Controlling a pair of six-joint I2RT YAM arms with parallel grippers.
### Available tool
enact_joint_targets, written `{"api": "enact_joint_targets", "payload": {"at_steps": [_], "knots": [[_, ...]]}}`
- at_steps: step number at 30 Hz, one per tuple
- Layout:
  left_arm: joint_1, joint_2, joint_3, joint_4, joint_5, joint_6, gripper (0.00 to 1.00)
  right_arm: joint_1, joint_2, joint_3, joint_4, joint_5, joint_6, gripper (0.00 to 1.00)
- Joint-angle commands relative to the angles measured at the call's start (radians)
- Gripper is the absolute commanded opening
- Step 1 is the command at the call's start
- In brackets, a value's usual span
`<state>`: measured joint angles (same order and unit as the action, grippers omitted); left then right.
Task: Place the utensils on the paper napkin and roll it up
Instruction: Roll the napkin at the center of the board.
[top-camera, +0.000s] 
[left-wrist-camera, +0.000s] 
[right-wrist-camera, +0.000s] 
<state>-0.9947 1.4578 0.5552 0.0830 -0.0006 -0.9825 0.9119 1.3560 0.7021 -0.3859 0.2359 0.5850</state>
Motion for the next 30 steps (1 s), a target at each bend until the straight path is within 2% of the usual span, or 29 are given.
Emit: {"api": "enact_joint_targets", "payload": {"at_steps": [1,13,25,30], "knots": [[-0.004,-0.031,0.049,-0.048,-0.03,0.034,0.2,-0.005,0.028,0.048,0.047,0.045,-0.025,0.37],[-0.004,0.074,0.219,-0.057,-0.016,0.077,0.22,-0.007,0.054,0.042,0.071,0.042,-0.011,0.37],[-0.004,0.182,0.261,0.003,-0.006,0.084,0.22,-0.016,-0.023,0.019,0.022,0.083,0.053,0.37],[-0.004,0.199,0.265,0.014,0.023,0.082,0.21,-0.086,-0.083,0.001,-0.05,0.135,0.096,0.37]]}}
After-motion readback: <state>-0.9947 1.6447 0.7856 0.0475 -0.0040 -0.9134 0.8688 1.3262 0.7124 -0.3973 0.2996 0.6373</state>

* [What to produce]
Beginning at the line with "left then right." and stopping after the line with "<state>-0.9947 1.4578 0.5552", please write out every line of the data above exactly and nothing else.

* [Result for this exercise]
`<state>`: measured joint angles (same order and unit as the action, grippers omitted); left then right.
Task: Place the utensils on the paper napkin and roll it up
Instruction: Roll the napkin at the center of the board.
[top-camera, +0.000s] 
[left-wrist-camera, +0.000s] 
[right-wrist-camera, +0.000s] 
<state>-0.9947 1.4578 0.5552 0.0830 -0.0006 -0.9825 0.9119 1.3560 0.7021 -0.3859 0.2359 0.5850</state>

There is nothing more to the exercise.